During their live coverage of the July 7 attack on police in Dallas, CNN, in their infinite wisdom, decided to discuss the scary open carry law that just went into effect this year, as if to suggest this has something to do with a crazy person–Johnson–who wanted to kill white police officers.
Nevertheless, lawyer Areva Martin and New York Times columnist Charles Blow decided to talk about gun control, which host Don Lemon blessedly cut off, saying that’s a subject for another day:
CHARLES BLOW: But this idea, I think, is really important, but it probably is a discussion for another day, but totally tips over into the gun debate. This idea of having to match fire power for whatever people could have on the street, because what we’re seeing is that people that there are a lot more types of these weapons. And this is where I think a lot of minds can meet. We want our police officers to be safe. We want our communities to be safe and the more of these sorts of weapons out there, the more that police have to defend themselves against those types of weapons. I think, you know, again, we don’t know about this. I think this is a discussion for another day but I think we need to put a pin in it because we have to come back to this discussion about the idea that people that, you know, more and more people are in open carry states. They can carry these sorts of weapons around. Police don’t know if the person who has the weapon out in the open is just a protester or not and that puts them in a very kind of awkward position of having to make guesses about it and that’s not what we want as a society.
DON LEMON: And Areva Martin, where does it — how much more firepower, where does it end? Go ahead, Areva.
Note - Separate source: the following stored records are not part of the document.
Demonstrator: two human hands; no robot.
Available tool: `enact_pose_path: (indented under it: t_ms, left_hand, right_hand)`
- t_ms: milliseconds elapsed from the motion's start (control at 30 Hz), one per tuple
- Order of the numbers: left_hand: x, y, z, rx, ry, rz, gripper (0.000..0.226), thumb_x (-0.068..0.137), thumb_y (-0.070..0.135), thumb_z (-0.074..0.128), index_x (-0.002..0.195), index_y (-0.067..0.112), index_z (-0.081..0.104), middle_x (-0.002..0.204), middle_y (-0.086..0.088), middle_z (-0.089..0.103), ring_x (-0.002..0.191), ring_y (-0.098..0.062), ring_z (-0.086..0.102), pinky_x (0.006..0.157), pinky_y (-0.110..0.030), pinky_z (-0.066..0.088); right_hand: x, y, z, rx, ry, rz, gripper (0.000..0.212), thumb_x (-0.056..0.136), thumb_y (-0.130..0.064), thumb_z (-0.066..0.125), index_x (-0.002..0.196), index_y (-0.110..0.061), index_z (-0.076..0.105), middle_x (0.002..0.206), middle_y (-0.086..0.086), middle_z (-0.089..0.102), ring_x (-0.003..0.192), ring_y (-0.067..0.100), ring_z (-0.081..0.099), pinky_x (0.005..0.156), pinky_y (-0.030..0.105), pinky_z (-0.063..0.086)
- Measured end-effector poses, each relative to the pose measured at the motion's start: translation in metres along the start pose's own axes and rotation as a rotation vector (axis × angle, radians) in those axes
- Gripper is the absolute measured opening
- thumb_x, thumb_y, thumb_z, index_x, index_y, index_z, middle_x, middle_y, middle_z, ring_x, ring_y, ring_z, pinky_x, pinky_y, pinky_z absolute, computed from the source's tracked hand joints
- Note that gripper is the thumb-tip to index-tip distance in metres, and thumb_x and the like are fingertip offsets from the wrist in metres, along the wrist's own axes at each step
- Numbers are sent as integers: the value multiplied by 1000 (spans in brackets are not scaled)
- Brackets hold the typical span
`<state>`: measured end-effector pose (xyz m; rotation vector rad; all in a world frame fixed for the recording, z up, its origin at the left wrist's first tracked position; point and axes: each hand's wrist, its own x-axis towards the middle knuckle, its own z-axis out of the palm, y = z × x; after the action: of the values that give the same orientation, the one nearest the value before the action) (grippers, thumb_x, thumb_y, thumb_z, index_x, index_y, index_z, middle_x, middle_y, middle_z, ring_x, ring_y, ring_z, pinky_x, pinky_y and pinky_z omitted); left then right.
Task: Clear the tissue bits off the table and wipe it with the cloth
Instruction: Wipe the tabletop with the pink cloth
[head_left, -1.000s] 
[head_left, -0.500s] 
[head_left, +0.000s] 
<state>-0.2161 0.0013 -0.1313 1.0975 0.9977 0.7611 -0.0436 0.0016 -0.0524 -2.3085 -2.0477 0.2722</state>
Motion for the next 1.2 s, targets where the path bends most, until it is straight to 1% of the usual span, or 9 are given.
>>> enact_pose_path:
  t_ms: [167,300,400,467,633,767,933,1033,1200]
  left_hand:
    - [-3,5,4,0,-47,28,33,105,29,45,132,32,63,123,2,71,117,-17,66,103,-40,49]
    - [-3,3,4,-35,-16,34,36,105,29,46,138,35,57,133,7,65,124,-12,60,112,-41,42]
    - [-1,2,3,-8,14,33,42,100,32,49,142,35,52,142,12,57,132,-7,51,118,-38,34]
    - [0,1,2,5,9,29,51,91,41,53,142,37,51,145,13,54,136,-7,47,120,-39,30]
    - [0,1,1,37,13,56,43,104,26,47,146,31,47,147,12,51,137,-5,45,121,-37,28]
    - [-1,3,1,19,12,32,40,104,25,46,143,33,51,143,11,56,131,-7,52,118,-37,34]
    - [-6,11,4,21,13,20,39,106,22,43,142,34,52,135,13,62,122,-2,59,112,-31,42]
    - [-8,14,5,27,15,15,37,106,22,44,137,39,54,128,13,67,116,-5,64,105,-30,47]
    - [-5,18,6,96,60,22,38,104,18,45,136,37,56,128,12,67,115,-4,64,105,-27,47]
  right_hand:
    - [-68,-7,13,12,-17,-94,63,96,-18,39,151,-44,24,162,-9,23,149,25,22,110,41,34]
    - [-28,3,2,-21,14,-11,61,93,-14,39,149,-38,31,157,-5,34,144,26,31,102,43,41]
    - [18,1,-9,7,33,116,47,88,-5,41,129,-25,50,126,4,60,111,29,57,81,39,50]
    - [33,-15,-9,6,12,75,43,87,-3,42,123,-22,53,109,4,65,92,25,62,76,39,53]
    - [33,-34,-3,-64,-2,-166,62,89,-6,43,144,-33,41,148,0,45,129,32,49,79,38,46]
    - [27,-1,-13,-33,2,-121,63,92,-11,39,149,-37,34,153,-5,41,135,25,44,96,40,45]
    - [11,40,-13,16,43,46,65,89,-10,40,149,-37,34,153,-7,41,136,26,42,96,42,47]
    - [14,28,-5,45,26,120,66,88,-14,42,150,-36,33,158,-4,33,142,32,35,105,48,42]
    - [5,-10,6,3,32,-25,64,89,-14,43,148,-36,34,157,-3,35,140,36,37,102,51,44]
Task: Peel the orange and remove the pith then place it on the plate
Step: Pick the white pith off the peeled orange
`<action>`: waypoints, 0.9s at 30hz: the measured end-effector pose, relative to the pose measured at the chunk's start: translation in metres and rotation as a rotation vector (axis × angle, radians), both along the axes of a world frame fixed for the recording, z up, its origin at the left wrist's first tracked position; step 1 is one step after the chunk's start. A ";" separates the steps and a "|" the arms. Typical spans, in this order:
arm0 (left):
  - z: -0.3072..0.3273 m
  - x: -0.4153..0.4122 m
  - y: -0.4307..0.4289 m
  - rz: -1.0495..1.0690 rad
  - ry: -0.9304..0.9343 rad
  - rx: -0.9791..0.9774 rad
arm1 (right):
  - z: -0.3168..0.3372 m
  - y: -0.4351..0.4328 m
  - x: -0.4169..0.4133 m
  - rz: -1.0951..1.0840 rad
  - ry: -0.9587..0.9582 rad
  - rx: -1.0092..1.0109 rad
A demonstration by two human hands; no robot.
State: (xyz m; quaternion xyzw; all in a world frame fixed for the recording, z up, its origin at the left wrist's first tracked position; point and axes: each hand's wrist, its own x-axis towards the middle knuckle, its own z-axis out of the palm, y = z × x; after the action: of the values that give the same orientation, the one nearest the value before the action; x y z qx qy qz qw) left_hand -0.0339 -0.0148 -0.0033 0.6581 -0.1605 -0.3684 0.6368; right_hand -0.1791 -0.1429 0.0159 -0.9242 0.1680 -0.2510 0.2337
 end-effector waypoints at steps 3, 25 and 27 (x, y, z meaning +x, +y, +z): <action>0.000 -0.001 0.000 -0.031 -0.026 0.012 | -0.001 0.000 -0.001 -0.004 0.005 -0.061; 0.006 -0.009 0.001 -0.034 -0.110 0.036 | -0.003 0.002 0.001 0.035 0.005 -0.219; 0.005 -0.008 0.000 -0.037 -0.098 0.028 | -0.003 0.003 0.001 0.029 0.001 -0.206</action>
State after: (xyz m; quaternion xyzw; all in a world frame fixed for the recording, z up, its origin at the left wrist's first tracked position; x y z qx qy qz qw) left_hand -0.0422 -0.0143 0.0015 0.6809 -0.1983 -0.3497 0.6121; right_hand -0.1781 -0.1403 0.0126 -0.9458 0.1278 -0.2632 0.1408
AREVA MARTIN: Yes, I wanted to say I think the point was illustrated by one of the witnesses on the phone that said they say we saw a man, who we know was a person of interest, probably not the shooter. But he was a man walking around with a rifle and they didn’t know if that was normal or not. That is scary to me as a parent. That’s scary to me as an American, as a woman, as an African-American woman that I could be in a city at a protest and someone is walking around with a high powered assault rifle and yet, I don’t know if that is okay.